The problem of obtaining a Maximum Economic Rate of drilling is the main task of engineers, tool pushers, superintendents, field drilling foremen and people involved in drilling research problems. A rig drilling at its Maximum Economic Rate will always make hole at a rate less than the maximum rate of penetration. However, in cases of extremely high rates of penetration, the conditions which give the Maximum Economic Rate will be very close to the conditions which give the maximum rate of penetration. In comparing the economic rate against the rate of penetration, the purpose for drilling the borehole must be considered. In drilling at the Maximum Economic Rate, geologic information of all types having practical interest to the oil company must be accumulated. The path which the drill takes in achieving its maximum depth should fall reasonably within the prerequisites set up by the operating company. The borehole itself should be free of any characteristics which might prevent the running and cementing of casing, of a suitable diameter, to the maximum depth drilled.
To drill this acceptable borehole, the drilling operating costs may be split into three general categories. First would be the "non-recurring costs" such as rig moving, road building, surface and protection casing, cementing of casing strings, primary wellhead equipment, and final logging of the borehole at total depth. The second group, "recurring costs", will include personnel salaries, rig insurance, depreciation of drilling equipment, supplies, drilling mud, consulting fees, bit costs, rig lubricants, rig repair, rig fuel, and transportation charges. The third group is a "special costs" and is an addition to the recurring and non-recurring charges. This would include loss of circulation, blow-out, fishing and sidetracking operations, and problems of borehole deviation control. Because of the recurring costs and exposure time to the "special costs", it is important that the rate of penetration be as high as is practical.
In the early days of rotary drilling, a bit was screwed onto the bottom of the drill pipe and run in the borehole. The hole was drilled by rotating the bit under the compressive loading of the drill pipe. This type of drilling resulted in the questionable acceptability of the hole for running casing and in extremely high maintenance cost of the drill pipe. Special costs, resulting from fishing operations on drill pipe and casing stuck off bottom, multiplied rapidly as drilling depths increased.

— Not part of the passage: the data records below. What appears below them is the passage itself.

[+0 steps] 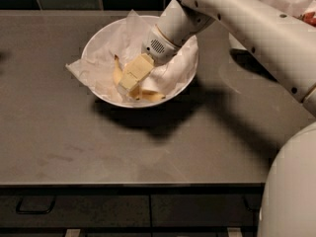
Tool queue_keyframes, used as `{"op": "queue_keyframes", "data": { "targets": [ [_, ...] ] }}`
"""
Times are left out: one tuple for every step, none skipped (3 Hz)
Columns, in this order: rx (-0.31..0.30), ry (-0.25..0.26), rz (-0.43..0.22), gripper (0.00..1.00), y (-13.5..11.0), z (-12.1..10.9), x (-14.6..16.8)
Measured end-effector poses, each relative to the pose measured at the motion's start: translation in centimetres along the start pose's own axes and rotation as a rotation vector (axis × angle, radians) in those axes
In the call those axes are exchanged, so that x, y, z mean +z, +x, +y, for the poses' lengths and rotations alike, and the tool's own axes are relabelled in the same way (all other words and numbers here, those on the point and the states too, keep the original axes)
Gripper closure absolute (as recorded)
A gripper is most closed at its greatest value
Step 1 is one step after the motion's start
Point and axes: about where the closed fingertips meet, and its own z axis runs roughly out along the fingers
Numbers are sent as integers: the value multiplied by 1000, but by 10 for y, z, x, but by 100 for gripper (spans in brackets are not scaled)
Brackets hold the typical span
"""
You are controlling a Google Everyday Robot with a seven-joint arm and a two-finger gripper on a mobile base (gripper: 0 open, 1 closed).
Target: Pick banana from white bowl
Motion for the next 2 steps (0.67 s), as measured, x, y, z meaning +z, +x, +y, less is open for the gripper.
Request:
{"op": "queue_keyframes", "data": {
  "targets": [
    [22, -3, 44, 0, -1, -6, 10],
    [22, -4, 45, 18, -2, -6, 10]
  ]
}}
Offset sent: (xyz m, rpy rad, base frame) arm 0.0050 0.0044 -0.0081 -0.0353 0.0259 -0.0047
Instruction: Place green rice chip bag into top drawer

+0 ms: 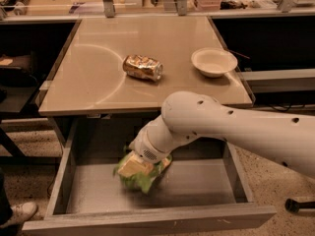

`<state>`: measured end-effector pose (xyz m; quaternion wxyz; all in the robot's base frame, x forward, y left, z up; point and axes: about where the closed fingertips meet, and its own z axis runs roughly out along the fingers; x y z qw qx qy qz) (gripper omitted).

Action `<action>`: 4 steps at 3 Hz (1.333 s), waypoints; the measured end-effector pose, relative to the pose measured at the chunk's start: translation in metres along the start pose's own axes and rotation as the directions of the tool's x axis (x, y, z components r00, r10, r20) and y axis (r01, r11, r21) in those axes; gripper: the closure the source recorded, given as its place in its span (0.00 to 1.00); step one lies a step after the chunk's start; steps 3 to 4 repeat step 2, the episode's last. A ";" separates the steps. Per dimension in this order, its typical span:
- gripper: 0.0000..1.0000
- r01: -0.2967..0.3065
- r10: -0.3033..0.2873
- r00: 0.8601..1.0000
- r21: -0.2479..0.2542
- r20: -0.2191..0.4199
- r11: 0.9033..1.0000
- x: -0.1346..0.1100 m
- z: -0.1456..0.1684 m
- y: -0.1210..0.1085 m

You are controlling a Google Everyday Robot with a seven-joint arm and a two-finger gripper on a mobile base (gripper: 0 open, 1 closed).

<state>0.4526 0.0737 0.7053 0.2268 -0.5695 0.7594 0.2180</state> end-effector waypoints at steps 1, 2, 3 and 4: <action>0.00 0.000 0.000 1.000 0.000 0.000 1.000 0.000 0.000 0.000; 0.00 0.000 0.000 1.000 0.000 0.000 1.000 0.000 0.000 0.000; 0.00 0.000 0.000 1.000 0.000 0.000 1.000 0.000 0.000 0.000; 0.00 0.000 0.000 1.000 0.000 0.000 1.000 0.000 0.000 0.000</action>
Offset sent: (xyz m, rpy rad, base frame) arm 0.0000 0.0000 0.0000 0.0000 0.0000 0.0000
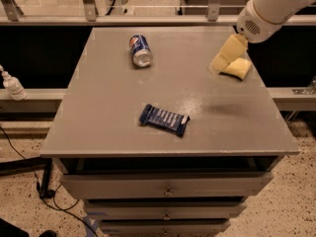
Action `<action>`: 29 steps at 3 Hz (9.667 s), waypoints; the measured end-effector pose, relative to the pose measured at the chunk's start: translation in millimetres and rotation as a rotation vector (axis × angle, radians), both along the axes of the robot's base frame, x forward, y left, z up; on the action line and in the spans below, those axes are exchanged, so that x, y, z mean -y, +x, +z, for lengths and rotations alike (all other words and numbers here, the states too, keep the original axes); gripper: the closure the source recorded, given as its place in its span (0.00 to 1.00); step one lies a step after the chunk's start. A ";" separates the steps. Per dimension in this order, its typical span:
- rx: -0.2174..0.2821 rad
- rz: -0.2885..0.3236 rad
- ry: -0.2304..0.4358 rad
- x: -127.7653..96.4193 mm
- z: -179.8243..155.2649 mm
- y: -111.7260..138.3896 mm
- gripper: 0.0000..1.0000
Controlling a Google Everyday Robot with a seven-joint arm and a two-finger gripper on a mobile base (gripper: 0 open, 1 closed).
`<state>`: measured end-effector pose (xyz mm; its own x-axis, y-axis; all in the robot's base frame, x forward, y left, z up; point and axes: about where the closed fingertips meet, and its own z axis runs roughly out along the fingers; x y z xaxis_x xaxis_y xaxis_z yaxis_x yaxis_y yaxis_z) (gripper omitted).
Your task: Place pepsi can upright
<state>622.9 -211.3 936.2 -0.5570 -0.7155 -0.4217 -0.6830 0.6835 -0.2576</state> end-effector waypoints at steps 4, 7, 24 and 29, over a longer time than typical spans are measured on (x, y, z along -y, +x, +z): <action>0.011 -0.168 0.117 -20.3 2.9 48.3 0.00; -0.015 -0.323 0.279 -108.9 0.6 153.6 0.00; 0.292 -0.031 0.585 -176.0 73.8 72.5 1.00; 0.464 0.176 0.954 -135.7 31.4 18.7 1.00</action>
Offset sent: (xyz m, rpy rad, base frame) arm 0.0340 0.0128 0.0008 0.0662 -0.0055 -0.1081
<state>641.7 -75.6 967.6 -0.1199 -0.0338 -0.9922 -0.7644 0.6409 0.0705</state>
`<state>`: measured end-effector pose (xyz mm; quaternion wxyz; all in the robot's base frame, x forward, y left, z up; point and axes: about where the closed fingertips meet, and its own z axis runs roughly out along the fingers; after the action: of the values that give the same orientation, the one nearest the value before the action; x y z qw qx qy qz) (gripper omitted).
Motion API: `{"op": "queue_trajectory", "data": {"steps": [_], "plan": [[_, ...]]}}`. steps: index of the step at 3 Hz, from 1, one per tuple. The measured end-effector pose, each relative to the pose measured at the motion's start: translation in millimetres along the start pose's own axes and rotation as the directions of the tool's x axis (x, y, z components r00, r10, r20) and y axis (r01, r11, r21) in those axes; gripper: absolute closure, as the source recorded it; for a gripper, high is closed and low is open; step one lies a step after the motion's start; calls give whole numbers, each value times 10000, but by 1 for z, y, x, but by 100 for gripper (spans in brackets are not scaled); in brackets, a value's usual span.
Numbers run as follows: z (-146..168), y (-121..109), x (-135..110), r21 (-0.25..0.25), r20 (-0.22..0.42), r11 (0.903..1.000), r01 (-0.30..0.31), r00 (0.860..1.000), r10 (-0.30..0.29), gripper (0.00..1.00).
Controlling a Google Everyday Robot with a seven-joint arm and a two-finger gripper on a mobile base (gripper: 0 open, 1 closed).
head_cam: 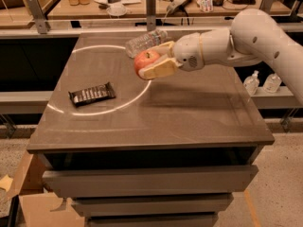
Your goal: Move apple near rxbar chocolate
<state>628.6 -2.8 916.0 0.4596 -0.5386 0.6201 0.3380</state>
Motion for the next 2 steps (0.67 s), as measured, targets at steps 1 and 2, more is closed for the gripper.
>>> {"op": "queue_trajectory", "data": {"steps": [1, 2], "plan": [[28, 16, 2, -204, -82, 9997, 96, 9999, -98, 100], [51, 26, 12, -361, -309, 9992, 140, 9994, -152, 100]]}}
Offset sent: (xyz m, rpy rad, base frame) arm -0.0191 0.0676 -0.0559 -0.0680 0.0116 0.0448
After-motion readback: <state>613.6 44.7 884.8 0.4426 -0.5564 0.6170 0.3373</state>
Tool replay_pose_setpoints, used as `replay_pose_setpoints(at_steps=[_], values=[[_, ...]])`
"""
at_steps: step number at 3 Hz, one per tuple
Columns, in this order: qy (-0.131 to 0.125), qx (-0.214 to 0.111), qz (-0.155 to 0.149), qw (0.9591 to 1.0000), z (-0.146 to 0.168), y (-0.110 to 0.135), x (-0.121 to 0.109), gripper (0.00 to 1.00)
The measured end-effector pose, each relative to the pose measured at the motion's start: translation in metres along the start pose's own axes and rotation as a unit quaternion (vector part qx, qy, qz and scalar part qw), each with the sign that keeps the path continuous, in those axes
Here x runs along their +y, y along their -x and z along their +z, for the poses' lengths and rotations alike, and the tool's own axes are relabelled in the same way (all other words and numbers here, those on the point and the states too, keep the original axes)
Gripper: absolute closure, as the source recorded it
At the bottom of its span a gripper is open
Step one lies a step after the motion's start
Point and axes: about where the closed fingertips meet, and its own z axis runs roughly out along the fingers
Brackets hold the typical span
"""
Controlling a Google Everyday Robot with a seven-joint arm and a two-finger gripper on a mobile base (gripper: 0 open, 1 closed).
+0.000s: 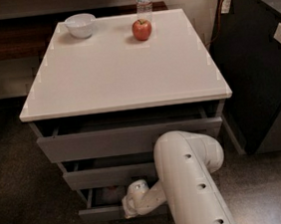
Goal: Pick coke can from bottom drawer and place on counter
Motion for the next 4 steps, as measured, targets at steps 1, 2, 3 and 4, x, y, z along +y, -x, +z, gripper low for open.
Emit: replay_pose_setpoints(at_steps=[1,2,3,4], values=[[0.0,0.0,0.0,1.0,0.0,0.0,0.0,0.14],[0.018,-0.026,0.005,0.9995,0.005,0.011,0.021,0.0],[0.042,-0.059,0.013,0.9973,0.007,0.025,0.047,0.0],[0.043,-0.06,0.013,0.9972,0.005,0.027,0.048,0.0]])
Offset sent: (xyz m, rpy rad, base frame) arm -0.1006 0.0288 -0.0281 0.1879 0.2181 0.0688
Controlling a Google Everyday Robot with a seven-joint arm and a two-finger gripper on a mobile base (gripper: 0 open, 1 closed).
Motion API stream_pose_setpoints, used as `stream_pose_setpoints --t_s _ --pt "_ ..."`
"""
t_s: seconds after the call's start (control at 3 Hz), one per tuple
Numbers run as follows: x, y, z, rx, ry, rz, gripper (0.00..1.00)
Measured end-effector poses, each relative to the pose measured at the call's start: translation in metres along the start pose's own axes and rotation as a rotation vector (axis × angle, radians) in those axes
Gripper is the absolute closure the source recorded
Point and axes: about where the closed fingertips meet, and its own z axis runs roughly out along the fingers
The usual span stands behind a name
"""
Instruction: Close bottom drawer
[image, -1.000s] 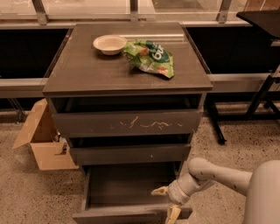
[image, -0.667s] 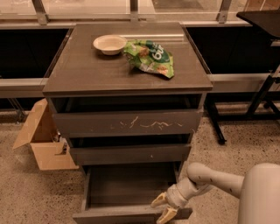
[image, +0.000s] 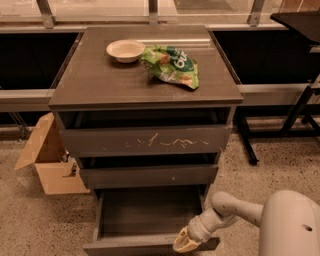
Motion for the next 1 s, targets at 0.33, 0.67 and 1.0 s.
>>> stream_pose_setpoints --t_s 0.33,0.67,1.0 --pt "0.004 -0.002 0.003 -0.001 -0.006 0.005 1.00" --pt "0.004 -0.002 0.004 -0.002 -0.005 0.006 1.00" --pt "0.015 -0.003 0.022 -0.011 0.042 -0.001 1.00"
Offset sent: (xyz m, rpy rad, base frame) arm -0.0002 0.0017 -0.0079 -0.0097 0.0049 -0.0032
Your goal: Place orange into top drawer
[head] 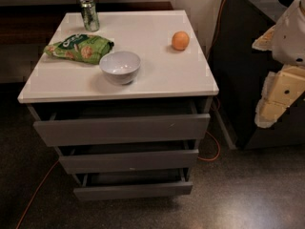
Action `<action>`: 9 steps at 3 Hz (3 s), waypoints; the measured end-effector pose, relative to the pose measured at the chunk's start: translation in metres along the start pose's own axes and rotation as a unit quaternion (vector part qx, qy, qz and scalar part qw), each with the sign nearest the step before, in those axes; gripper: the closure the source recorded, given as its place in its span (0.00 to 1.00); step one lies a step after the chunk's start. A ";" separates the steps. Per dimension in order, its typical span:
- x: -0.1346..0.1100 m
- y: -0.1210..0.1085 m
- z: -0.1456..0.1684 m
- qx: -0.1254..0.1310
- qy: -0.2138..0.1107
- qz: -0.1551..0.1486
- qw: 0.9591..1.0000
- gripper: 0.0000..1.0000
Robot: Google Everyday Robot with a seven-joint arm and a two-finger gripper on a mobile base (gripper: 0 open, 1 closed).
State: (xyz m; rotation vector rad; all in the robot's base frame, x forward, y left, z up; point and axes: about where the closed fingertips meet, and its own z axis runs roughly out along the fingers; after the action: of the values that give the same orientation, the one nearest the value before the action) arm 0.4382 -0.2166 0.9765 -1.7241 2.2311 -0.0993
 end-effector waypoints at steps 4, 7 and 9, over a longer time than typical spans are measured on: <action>-0.021 0.024 0.073 0.021 -0.068 -0.161 0.984 0.00; -0.034 0.034 0.137 0.047 -0.116 -0.227 0.966 0.00; -0.047 0.056 0.194 0.011 -0.120 -0.255 0.959 0.00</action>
Offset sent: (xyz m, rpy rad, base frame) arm 0.0073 0.0242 -0.0464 -0.0022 -0.0722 0.1790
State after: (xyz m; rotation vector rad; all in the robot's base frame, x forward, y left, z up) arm 0.4529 -0.1296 0.7887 -2.1304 1.5719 -0.0263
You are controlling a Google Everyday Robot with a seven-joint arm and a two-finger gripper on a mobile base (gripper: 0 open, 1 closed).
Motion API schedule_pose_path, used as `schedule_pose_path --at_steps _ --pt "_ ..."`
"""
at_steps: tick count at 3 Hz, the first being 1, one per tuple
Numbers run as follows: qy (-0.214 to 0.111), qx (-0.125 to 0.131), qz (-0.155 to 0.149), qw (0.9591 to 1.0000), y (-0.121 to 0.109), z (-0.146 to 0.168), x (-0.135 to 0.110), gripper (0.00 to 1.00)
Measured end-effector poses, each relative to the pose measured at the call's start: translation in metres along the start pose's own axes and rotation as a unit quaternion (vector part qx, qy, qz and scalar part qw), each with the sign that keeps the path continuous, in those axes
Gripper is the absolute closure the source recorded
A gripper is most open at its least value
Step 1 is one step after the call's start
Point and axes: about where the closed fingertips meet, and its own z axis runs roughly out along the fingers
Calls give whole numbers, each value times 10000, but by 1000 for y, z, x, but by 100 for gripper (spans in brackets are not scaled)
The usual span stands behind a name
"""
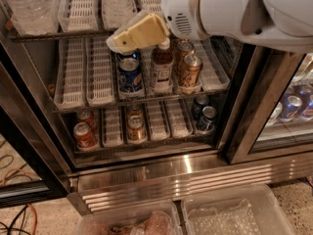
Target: Pick water bottle from top shelf of fridge
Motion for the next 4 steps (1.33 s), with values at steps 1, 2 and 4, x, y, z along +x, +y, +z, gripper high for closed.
schedule_pose_path --at_steps 1,2,4 --pt "-63 439 230 9988 -10 15 11 0" --pt "-188 851 374 9955 -15 31 22 0" --pt "-760 926 358 9922 -13 80 -8 0"
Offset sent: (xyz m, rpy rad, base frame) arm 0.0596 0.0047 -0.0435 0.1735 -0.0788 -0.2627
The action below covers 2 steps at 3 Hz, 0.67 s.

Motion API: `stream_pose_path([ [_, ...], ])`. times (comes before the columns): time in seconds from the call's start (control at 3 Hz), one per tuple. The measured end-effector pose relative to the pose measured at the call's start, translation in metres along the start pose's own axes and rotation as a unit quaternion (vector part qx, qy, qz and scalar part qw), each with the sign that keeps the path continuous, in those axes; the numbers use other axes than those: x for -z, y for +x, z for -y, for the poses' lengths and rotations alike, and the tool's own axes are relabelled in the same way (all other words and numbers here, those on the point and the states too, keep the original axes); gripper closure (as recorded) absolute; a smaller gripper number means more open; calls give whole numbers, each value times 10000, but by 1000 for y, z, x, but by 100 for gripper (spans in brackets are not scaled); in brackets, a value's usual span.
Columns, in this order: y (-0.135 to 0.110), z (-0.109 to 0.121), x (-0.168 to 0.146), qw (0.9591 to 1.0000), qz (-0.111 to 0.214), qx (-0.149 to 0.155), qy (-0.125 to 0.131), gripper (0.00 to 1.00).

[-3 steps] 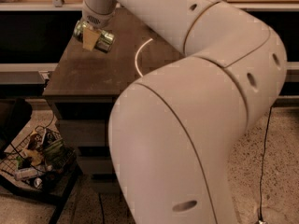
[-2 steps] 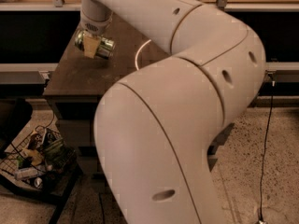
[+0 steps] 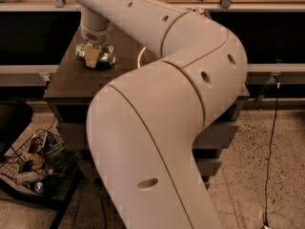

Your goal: Knock green can over

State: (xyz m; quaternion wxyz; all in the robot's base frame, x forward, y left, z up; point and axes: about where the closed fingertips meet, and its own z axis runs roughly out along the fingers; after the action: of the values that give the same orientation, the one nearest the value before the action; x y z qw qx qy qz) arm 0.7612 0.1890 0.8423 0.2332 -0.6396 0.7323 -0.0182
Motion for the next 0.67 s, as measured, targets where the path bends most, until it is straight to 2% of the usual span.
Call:
stream_pose_path([
  [0.33, -2, 2, 6, 10000, 0, -1, 0, 86],
  [0.67, -2, 1, 3, 10000, -13, 2, -15, 62],
])
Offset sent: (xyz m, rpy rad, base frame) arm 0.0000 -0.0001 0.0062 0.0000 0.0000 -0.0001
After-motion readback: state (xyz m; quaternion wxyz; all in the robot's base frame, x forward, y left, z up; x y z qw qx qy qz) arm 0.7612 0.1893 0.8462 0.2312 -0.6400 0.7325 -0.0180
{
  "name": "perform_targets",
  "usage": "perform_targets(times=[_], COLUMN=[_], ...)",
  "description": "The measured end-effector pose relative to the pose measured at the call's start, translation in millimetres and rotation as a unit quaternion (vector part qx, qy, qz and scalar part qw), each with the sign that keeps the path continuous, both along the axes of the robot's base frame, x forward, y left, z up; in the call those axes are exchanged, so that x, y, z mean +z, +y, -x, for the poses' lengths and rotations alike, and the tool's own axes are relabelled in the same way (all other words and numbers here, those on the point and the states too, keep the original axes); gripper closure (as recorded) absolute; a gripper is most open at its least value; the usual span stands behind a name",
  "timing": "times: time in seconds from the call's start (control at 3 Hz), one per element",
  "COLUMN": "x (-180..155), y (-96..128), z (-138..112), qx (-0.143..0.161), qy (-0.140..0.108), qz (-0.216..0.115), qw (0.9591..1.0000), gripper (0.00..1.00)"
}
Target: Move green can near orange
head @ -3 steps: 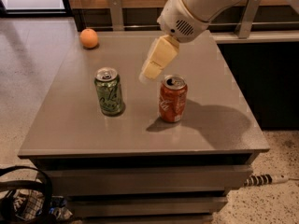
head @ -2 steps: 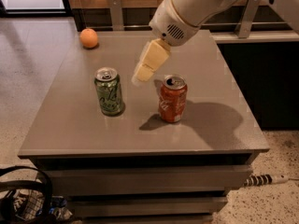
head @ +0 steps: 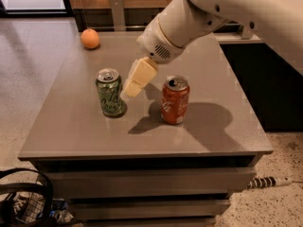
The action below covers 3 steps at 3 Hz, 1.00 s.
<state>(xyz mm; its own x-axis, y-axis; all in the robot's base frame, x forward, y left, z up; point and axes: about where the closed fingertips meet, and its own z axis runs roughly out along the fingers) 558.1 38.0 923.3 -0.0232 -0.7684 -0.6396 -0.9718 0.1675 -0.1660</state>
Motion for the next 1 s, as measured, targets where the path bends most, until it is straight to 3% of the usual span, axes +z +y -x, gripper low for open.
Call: perform_targets(times=[0.67,1.0], x=[-42,-53], y=[28,38], z=[-1,-1], qx=[0.031,0.045], qy=[0.02,0.023], qz=[-0.042,-0.064], qw=[0.9985,0.9967], gripper=[0.0,0.19])
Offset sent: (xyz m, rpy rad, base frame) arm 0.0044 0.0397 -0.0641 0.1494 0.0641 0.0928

Soon it was recognized that the amount of compression which could be transmitted through the drill pipe to the bit and thereby used to load the cones or the blades, was not directly proportional to the amount of weight which could be fed off the weight indicator. This is reasonable to assume when considering the limberness of the drill string, and the amount of torque which it was transmitting. The combination of compression and torque resulted in the helical buckling of the drill pipe above the bit. It was observed that the increased indicated drill pipe weight used in loading the bit could result in a substantial increase in rotary torque and a reduction in the penetration rate.
As the number of drill pipe joints in compression is increased, the amount of helical buckling increases. When the bending of the pipe against the side of the borehole exceeds 180 degrees of arc, Fig. 1., additional loading by compression will result in lateral forces being applied against the drill pipe by the wall of the borehole. These are frictional forces which increase drill pipe torque and decrease the effective weight which may be transmitted to-the drill bit. Fig. 2-A illustrates drill pipe run in compression. If the wall of the borehole does not have a constant radius similar to that of a cylinder through the area where the drill pipe is run in compression,, then much of the indicated surface drilling weight may be lost by wall support of the drill string. Under these conditions, increases in indicated bit weight will result in a decrease in effective bit weight.